*** Block opens ***
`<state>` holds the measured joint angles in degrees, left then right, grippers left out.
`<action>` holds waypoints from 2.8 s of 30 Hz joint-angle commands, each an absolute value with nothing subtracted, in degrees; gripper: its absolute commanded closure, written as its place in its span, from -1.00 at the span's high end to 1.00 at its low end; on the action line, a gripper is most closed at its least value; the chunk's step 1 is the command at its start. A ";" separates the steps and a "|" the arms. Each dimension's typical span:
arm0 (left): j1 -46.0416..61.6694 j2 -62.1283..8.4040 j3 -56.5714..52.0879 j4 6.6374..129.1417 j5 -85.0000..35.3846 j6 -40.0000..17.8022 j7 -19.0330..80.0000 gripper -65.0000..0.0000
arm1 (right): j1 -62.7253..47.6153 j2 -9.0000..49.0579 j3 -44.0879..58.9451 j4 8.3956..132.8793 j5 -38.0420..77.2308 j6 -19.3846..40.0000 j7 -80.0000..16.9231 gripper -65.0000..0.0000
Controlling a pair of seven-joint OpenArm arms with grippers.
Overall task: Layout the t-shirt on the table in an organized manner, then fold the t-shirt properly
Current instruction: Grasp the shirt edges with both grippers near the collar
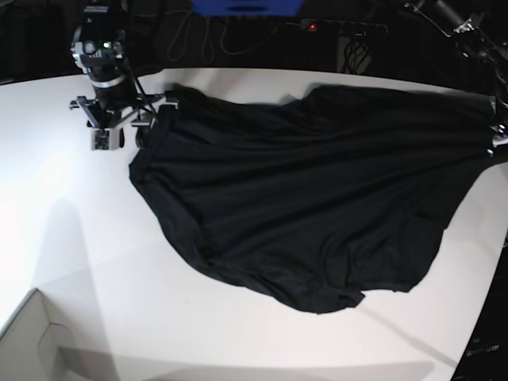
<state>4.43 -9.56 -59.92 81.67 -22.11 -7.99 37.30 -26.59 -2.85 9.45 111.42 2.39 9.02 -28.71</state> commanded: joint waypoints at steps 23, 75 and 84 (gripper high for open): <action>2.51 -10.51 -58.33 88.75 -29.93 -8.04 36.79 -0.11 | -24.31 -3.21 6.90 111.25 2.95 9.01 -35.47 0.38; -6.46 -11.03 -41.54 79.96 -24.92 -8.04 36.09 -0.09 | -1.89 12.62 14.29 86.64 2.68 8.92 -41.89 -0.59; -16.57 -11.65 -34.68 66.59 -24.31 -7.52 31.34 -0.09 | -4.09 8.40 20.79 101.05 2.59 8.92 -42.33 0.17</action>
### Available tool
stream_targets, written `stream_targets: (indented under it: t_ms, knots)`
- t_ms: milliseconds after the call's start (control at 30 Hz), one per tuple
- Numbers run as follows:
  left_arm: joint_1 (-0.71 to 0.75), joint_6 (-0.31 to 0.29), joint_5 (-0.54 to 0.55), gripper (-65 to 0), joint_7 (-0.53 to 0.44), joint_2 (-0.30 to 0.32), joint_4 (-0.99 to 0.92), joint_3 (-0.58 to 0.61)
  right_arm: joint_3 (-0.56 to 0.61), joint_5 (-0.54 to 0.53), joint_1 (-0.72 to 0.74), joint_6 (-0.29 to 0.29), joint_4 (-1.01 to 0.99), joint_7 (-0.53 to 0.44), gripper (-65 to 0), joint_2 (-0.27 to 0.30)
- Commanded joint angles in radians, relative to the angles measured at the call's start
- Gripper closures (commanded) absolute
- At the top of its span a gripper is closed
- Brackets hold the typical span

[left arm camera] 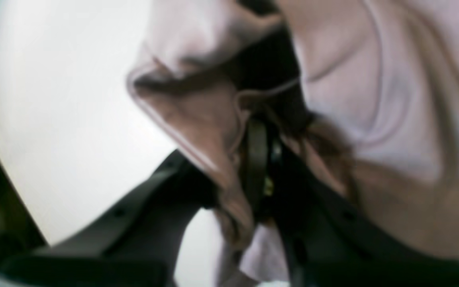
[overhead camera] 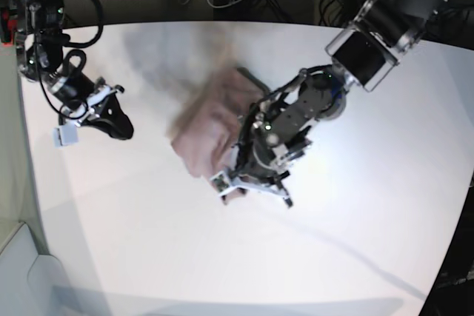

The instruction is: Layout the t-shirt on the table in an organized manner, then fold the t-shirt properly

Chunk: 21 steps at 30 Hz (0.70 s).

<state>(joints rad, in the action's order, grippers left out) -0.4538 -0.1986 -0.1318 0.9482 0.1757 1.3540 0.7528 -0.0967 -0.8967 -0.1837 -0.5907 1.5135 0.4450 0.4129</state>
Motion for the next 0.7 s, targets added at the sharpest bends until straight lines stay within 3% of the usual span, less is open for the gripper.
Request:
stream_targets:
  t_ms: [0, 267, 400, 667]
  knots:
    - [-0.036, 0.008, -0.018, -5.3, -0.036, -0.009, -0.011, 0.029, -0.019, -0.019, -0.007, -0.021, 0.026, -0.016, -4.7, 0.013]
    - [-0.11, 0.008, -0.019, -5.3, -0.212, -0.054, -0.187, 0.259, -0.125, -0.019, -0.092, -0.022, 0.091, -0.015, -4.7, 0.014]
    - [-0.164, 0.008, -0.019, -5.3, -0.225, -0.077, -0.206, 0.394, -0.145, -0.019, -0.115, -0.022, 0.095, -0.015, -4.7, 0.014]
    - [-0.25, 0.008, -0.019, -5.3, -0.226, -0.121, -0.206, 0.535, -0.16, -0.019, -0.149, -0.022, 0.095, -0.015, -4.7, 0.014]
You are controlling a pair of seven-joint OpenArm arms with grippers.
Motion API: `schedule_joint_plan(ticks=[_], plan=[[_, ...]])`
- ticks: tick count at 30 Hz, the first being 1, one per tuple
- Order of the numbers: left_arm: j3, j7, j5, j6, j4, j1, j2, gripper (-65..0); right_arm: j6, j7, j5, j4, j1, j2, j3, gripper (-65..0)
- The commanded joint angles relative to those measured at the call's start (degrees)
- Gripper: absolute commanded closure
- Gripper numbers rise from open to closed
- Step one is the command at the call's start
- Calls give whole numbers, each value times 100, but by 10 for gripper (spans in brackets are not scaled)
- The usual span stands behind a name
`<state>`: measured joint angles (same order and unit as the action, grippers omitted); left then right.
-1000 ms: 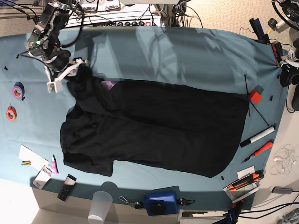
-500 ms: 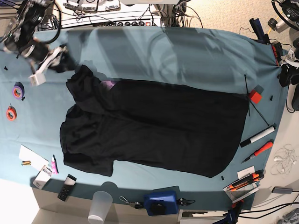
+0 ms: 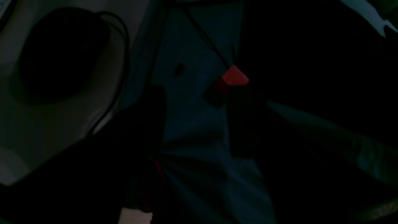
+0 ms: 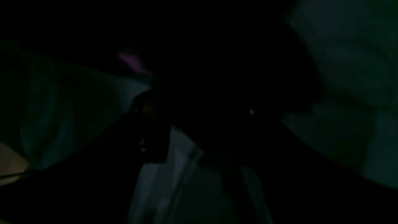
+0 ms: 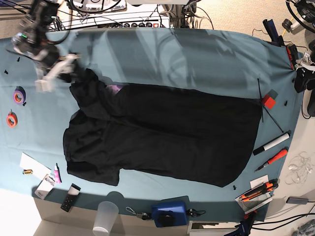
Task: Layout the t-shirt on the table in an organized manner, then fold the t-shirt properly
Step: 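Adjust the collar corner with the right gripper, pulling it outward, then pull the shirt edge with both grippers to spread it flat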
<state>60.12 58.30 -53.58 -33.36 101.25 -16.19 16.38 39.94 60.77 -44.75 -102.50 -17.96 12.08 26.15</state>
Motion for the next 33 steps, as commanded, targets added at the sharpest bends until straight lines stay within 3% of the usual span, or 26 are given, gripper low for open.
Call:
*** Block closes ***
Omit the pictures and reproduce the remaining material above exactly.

`<state>` holds the measured joint angles in degrees, left then right, grippers left out.
`<action>` holds waypoints from 2.8 s of 30 Hz joint-angle commands, each an absolute value with nothing subtracted, in degrees; gripper: its absolute commanded closure, written as its place in its span, from -1.00 at the span's high end to 1.00 at its low end; on the action line, a gripper is most closed at its least value; the chunk's step 1 is the command at its start. A ";" separates the steps and a "|" the arms. Each dimension's typical span:
arm0 (left): j1 -46.0416..61.6694 j2 -62.1283..8.4040 j3 -56.5714..52.0879 j4 6.6374..129.1417 j5 -85.0000..35.3846 j6 -40.0000..17.8022 j7 -19.0330..80.0000 gripper -65.0000..0.0000
arm1 (right): j1 -62.7253..47.6153 j2 -9.0000..49.0579 j3 -44.0879..58.9451 j4 8.3956..132.8793 j5 -38.0420..77.2308 j6 -19.3846..40.0000 j7 -80.0000..16.9231 gripper -65.0000..0.0000
Controlling a pair of seven-joint OpenArm arms with grippers.
Overall task: Layout the t-shirt on the table in an organized manner, then fold the t-shirt properly
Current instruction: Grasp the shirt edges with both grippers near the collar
<state>4.43 -9.56 -59.92 81.67 -22.11 -7.99 37.30 -26.59 -2.85 9.45 111.42 2.39 9.02 -28.71</state> commanded: joint waypoints at steps 23, 75 and 84 (gripper high for open): <action>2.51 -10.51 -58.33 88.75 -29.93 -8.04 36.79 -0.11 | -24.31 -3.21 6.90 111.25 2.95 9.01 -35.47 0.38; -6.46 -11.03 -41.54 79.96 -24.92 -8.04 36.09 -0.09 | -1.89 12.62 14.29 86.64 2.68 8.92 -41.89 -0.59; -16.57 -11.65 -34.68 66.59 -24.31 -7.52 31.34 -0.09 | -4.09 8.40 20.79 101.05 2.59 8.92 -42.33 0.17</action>
### Available tool
stream_targets, written `stream_targets: (indented under it: t_ms, knots)`
- t_ms: milliseconds after the call's start (control at 30 Hz), one per tuple
- Numbers run as follows:
  left_arm: joint_1 (-0.71 to 0.75), joint_6 (-0.31 to 0.29), joint_5 (-0.54 to 0.55), gripper (-65 to 0), joint_7 (-0.53 to 0.44), joint_2 (-0.30 to 0.32), joint_4 (-0.99 to 0.92), joint_3 (-0.58 to 0.61)
  right_arm: joint_3 (-0.56 to 0.61), joint_5 (-0.54 to 0.53), joint_1 (-0.72 to 0.74), joint_6 (-0.29 to 0.29), joint_4 (-1.01 to 0.99), joint_7 (-0.53 to 0.44), gripper (-65 to 0), joint_2 (-0.27 to 0.30)
- Commanded joint angles in radians, relative to the angles measured at the call's start
- Gripper closures (commanded) absolute
- At the top of its span a gripper is closed
- Brackets hold the typical span

[left arm camera] 
[overhead camera] 

The instruction is: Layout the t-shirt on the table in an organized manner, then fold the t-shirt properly

Chunk: 21 steps at 30 Hz (0.70 s).

<state>(joints rad, in the action's order, grippers left out) -0.4538 -0.1986 -0.1318 0.9482 0.1757 1.3540 0.7528 -0.0967 -0.8967 -0.1837 -0.5907 1.5135 0.4450 0.4129</state>
Motion for the next 0.7 s, targets added at the sharpest bends until straight lines stay within 3% of the usual span, less is open for the gripper.
Request:
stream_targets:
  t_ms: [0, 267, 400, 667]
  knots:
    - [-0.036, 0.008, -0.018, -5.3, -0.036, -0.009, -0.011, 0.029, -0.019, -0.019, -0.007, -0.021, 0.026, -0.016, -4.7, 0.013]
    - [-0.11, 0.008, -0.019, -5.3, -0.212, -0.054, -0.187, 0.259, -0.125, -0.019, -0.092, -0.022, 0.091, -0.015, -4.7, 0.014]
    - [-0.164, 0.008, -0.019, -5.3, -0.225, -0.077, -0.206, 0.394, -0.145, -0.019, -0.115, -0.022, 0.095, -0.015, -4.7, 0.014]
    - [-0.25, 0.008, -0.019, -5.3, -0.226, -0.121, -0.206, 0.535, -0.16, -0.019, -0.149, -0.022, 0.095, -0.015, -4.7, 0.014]
You are controlling a pair of seven-joint OpenArm arms with grippers.
Motion API: `schedule_joint_plan(ticks=[_], plan=[[_, ...]])`
- ticks: tick count at 30 Hz, the first being 1, one per tuple
- Order of the numbers: left_arm: j3, j7, j5, j6, j4, j1, j2, gripper (-65..0); right_arm: j6, j7, j5, j4, j1, j2, j3, gripper (-65..0)
- The commanded joint angles relative to those measured at the call's start (degrees)
- Gripper: absolute commanded closure
- Gripper numbers rise from open to closed
- Step one is the command at the call's start
- Calls give whole numbers, each value times 100, but by 10 for gripper (spans in brackets are not scaled)
- The usual span stands behind a name
`<state>`: measured joint angles (same order and unit as the action, grippers omitted); left then right.
-1000 ms: 
-500 ms: 
+0 ms: 
+0 ms: 
+0 ms: 
Task: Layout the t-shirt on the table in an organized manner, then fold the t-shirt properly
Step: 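Adjust the collar corner with the right gripper, pulling it outward, then pull the shirt edge with both grippers to spread it flat
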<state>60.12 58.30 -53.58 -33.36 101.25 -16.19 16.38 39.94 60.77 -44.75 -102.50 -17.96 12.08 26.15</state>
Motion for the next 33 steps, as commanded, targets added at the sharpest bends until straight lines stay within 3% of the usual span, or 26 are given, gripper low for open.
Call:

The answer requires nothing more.